> _Source records_:

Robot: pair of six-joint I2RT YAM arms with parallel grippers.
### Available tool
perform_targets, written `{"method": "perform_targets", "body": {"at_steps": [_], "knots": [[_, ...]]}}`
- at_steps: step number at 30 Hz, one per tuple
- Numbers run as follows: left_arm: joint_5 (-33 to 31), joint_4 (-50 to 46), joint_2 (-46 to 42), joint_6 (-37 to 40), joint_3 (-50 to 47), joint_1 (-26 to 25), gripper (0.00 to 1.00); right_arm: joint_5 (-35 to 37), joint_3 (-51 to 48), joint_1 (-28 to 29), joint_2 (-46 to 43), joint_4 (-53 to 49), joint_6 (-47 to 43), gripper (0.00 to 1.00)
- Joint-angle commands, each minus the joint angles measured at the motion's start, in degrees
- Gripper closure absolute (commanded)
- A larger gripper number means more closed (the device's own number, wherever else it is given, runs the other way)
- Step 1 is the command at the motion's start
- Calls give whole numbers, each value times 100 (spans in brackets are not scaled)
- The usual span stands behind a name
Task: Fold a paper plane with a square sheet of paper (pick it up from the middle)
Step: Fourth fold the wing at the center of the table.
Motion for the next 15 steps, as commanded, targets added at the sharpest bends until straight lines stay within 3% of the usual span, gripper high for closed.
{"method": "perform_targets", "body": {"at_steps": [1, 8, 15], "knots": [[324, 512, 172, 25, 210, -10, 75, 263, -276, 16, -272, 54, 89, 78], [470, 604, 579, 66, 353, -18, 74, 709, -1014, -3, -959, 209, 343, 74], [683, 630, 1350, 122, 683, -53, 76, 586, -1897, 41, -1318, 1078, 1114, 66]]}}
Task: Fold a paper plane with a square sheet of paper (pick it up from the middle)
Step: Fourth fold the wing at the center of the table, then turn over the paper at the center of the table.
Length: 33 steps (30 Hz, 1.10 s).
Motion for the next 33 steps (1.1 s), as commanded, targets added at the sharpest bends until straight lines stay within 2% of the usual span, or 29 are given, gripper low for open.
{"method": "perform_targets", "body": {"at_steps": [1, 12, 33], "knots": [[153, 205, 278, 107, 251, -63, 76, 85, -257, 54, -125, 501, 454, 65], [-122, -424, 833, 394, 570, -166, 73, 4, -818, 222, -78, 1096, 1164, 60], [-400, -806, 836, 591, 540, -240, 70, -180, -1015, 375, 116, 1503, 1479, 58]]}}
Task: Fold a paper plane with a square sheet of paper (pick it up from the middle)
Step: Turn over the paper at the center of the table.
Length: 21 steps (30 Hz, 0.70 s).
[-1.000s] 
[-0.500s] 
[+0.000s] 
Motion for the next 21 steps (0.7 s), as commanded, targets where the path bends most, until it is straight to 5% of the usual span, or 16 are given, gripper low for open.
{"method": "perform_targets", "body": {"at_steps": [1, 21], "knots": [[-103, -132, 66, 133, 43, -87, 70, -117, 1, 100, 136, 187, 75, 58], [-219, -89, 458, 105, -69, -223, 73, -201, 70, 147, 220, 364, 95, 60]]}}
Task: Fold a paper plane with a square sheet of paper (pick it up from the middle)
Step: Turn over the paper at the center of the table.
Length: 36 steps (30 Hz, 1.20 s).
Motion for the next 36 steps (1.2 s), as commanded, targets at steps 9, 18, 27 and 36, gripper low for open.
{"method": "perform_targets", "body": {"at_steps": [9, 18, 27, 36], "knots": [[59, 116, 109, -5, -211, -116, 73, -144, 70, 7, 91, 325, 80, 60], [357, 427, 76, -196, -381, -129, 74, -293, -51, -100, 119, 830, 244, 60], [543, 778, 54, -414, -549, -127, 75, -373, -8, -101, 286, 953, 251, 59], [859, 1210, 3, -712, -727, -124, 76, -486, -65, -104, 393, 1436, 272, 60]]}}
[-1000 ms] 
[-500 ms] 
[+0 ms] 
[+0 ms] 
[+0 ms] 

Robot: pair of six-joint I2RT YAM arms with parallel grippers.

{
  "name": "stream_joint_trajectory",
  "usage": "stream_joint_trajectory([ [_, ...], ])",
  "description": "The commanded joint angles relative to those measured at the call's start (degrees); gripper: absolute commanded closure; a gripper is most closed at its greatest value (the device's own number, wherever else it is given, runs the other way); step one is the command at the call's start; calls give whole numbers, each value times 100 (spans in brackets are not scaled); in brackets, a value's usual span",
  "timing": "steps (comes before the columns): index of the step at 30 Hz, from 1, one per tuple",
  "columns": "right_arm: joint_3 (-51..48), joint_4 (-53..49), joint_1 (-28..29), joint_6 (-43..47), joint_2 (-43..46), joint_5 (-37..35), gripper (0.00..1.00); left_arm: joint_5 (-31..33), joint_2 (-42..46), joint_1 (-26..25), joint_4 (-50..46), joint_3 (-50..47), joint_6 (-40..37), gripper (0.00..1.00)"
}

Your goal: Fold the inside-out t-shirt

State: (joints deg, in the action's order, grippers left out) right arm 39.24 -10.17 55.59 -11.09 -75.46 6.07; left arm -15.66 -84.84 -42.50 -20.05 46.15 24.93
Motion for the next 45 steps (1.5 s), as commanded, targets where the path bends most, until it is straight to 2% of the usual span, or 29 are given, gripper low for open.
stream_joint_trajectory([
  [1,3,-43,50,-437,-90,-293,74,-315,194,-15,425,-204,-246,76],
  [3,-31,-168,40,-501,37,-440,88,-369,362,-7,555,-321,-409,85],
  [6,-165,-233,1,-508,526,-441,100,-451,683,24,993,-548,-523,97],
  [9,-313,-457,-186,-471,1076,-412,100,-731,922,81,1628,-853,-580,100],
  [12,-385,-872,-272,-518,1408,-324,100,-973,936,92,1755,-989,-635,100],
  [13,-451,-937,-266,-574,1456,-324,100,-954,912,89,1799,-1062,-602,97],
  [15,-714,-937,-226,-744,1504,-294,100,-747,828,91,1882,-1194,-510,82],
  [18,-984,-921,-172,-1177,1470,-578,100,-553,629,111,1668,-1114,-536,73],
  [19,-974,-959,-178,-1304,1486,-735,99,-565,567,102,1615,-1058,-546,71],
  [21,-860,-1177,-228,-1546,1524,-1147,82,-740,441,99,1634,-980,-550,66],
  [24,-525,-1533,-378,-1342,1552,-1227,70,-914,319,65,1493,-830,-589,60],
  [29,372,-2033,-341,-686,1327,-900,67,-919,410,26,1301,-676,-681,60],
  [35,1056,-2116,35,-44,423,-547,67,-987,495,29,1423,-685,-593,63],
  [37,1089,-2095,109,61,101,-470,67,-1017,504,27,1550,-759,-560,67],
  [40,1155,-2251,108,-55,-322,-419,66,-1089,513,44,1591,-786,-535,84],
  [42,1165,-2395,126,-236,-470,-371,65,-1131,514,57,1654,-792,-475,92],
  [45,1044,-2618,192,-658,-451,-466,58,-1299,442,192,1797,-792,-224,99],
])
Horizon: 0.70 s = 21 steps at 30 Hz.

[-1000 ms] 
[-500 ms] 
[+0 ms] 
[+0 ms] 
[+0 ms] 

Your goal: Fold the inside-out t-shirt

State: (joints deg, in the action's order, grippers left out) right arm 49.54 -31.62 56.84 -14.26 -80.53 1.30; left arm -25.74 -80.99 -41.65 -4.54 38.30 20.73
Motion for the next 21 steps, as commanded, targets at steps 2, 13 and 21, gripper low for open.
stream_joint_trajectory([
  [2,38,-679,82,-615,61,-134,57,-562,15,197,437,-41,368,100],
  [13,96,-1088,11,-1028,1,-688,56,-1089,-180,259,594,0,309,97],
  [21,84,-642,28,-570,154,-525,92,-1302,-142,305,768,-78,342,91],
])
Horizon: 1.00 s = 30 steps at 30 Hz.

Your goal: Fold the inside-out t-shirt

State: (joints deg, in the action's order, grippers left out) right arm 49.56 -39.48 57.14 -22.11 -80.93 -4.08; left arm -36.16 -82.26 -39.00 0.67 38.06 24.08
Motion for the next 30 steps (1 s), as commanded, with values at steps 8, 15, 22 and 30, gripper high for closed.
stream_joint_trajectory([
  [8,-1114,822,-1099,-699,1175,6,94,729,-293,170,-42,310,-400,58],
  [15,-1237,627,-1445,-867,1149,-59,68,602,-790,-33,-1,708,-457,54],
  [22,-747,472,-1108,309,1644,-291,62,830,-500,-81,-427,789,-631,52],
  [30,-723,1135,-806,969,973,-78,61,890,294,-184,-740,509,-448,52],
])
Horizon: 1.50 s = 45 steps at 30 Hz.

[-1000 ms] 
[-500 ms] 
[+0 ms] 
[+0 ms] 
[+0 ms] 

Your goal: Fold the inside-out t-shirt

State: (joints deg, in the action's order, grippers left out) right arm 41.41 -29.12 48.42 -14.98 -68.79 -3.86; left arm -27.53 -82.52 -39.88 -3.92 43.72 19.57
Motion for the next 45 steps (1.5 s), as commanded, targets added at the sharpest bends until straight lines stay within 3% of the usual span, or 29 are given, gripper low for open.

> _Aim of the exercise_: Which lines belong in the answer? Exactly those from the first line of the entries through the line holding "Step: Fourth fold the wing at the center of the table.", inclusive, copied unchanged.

> _Exercise response_:
Robot: pair of six-joint I2RT YAM arms with parallel grippers.
### Available tool
perform_targets, written `{"method": "perform_targets", "body": {"at_steps": [_], "knots": [[_, ...]]}}`
- at_steps: step number at 30 Hz, one per tuple
- Numbers run as follows: left_arm: joint_5 (-33 to 31), joint_4 (-50 to 46), joint_2 (-46 to 42), joint_6 (-37 to 40), joint_3 (-50 to 47), joint_1 (-26 to 25), gripper (0.00 to 1.00); right_arm: joint_5 (-35 to 37), joint_3 (-51 to 48), joint_1 (-28 to 29), joint_2 (-46 to 43), joint_4 (-53 to 49), joint_6 (-47 to 43), gripper (0.00 to 1.00)
- Joint-angle commands, each minus the joint angles measured at the motion's start, in degrees
- Gripper closure absolute (commanded)
- A larger gripper number means more closed (the device's own number, wherever else it is given, runs the other way)
- Step 1 is the command at the motion's start
- Calls give whole numbers, each value times 100 (spans in brackets are not scaled)
- The usual span stands behind a name
Task: Fold a paper plane with a square sheet of paper (pick it up from the middle)
Step: Fourth fold the wing at the center of the table.

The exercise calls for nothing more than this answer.